Oral History Interviews as Primary Sources
While conducting the research for God Rock, Inc., I was fortunate to interview many current and former Christian music industry executives and musicians. Before I embarked on this research, my PhD advisor had warned me that music professionals are typically used to delivering the same talking points or stories to interviewers, who are usually journalists, and that it might be difficult to get them to open up into more reflection. With this in mind, when I reached out to potential interview subjects I always explained my project as scholarly research, distinguishing it from journalistic reporting. I also explained how I got their contact info, especially if a colleague of theirs had connected the two of us. Once I sat down with my interviewees, however, I found that they were very willing to speak openly about their experiences and beliefs. Perhaps that is a factor of their relative position within the music industries: most of my interviewees were indie bandmembers or executives who did not interact often with the press. Or, perhaps it is a characteristic of the Christian music industries and less common in the general market.
With each interview, I started off our meeting by asking them to tell me a personal history that explained how they got to where the are today. I find this oral history technique to be very rewarding, because it allows me to let the interviewee lead the discussion, addressing periods and events in their life that they find particularly important and significant. During this first part of the interview I try not to interject, although at times I do ask for clarification. Then I usually double-back to topics that sounded like particularly fruitful avenues to solicit more detail, guided by the interviewee’s interests, my own research objectives, and intuition. For these kinds of interviews, I do come prepared with a list of questions to use in case our conversation flags, but I rarely find myself referring to it. The longer I do this, the better I get at voicing penetrating (but not invasive) follow-up questions, prompting my interviewees to reflect a bit deeper on their own stories.
When I started this research I felt pretty confident in my interviewing skills, which we honed in the coursework and training for my ethnomusicology PhD program. But our ethnographic research methods courses did not introduce or otherwise prepare me for archival research, and searching for relevant materials in archives to contextualize the ethnographic data I was collecting was somewhat of an afterthought at the time. Nonetheless, I have since learned that archival materials are valuable to the triangulation that ethnographers so frequently find ourselves doing, by substantiating truth claims or providing new data points that might turn the ethnographic research toward a more refined direction or objective. I learned about archival research by doing it, paging through dozens and dozens of issues of the Christian music fanzines, magazines, business records, and other documents housed at Middle Tennessee State University’s Center for Popular Music. Now, because of my own experiences as a researcher, I think it is imperative to train ethnographers in both archival methods and quantitative methods (particularly those used by sociologists), although I struggle to do little more than introduce each of those subjects when I teach ethnographic methods myself.

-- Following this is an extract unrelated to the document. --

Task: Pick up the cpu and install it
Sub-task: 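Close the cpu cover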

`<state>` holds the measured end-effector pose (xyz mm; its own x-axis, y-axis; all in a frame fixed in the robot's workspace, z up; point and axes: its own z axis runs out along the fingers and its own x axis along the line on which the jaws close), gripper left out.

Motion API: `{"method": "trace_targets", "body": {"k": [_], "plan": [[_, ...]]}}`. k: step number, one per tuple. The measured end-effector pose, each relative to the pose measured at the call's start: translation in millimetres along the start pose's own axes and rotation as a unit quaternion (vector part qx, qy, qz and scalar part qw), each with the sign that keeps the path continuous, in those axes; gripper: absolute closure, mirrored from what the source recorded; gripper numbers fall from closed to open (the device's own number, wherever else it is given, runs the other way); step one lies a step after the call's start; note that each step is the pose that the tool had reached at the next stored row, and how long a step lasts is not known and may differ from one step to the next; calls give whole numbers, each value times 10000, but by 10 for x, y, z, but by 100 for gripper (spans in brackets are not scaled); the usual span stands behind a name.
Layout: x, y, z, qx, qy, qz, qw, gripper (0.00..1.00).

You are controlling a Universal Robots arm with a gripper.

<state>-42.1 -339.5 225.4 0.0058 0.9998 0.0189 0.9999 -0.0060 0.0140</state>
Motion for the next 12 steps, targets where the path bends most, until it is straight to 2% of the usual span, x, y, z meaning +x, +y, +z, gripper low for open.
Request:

I was thrilled to discover Baylor University’s Institute for Oral History, which has been recording and preserving interviews of notable alumni and community members since the 1970s. The Institute’s interviewers spoke with Jarrell McCracken (1927-2007), founder and longtime president of Word Records, five times between 1971 and 1976; the transcripts run to 278 pages. In truth, I have barely scratched the surface of the McCracken interviews. Kurt Kaiser (1934-2018), a significant Christian musician, composer, and executive spoke with the Institute in the late 1980s; I have barely looked at the transcripts of those interviews. But the transcripts of three interviews with Billy Ray Hearn (1929-2015), conducted in the late 1990s, were incredibly valuable for my project. Hearn had collaborated with Kaiser while working for McCracken at Word, where he launched the CCM subsidiary Myrrh Records in 1972 before moving to Los Angeles and founding Sparrow Records in 1976. His interviews with the Institute for Oral History fleshed out a lot of the history that I was reading in secondary sources (like Larry Eskridge’s God’s Forever Family) and had spoken about with him in our interview at his home outside Nashville in 2010.